David Mile has started 2 posts and replied 2 times.

Post: WHAT IS A 1031 EXCHANGE AND HOW DOES IT WORK?

David MilePosted
  • Posts 4
  • Votes 0

Are you aware of the 1031 Exchange and how it works? If not, then this article will help you to be familiar with the 1031 Exchange and how is it beneficial for you as the investor.

A 1031 Exchange is also known as the Tax- Deferred Exchange, which allows the different shareholders as well as different depositors to reinvest the profits that these people had acquired as well as earned, most particularly when it comes from the different financial transactions of the property that the investor had advanced without acquiring different taxes from the government. Once the investor reached the particular sale as well as reached the 1031 exchange requirements, the investor will have the opportunity to have their taxes be delayed or postponed until such time that the recently obtained property will be sold. This particular rearrangement can be repeated many times as long you had reached the requirement of the 1031 Exchange. If you are new to this particular strategy, you might be confused, but this is just a simple strategy that you need to understand and be aware of, most particularly if you are an investor or a shareholder.

There are some important factors that you need to take note of with regards to the 1031 exchange or the Tax-deferred exchange:

• One important requirement you need to have if are an investor and you want to take advantage of this 1031 Exchange is that the property you are selling should be significant when it comes to trade or business functions that are beneficial for the people as well as for the government. These are the different properties that are included in the 1031 exchange requirement: commercial buildings such as offices, schools and different establishments that are important for the population, as well as single family rentals, multi family rentals, industrial facilities, and even raw lands are included in the like-kind.
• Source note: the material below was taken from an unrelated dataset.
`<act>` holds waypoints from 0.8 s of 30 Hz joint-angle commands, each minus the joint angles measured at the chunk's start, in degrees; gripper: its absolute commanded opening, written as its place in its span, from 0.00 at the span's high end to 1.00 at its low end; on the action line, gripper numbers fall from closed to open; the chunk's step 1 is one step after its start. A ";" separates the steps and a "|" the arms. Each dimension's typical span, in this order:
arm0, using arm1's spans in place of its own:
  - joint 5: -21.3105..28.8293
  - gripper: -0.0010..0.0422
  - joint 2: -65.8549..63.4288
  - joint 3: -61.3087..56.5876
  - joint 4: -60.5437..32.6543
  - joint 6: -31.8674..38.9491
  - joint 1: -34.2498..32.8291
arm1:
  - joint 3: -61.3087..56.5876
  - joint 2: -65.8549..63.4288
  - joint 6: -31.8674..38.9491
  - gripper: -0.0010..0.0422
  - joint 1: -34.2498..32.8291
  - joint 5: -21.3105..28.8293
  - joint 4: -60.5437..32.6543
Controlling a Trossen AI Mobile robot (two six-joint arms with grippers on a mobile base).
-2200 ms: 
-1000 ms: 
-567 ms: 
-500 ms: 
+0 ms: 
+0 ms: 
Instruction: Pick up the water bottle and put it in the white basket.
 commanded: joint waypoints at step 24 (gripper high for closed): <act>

• There are also numbers of different guidelines that you need to follow when it comes to the 1031 Exchange. You need to take note that the different guidelines are important and you need to follow the different basic guidelines accordingly if you want to take advantage of the 1031 exchange.

• There are also different important rules as well as different regulations that you need to take note as well as you need to follow if you want to obtain this 1031 exchange. In addition, there are also different rules with regards to Timeline as well as identification that you need to follow if you want 1031 to be possible for you as an investor. Following the different requirements as well as the different rules will enable you to take the full advantage of this 1031 exchange. It is very important that you need to know as well as be familiar on the rules of the 1031 exchange if you want to have this for your own benefit as an investor.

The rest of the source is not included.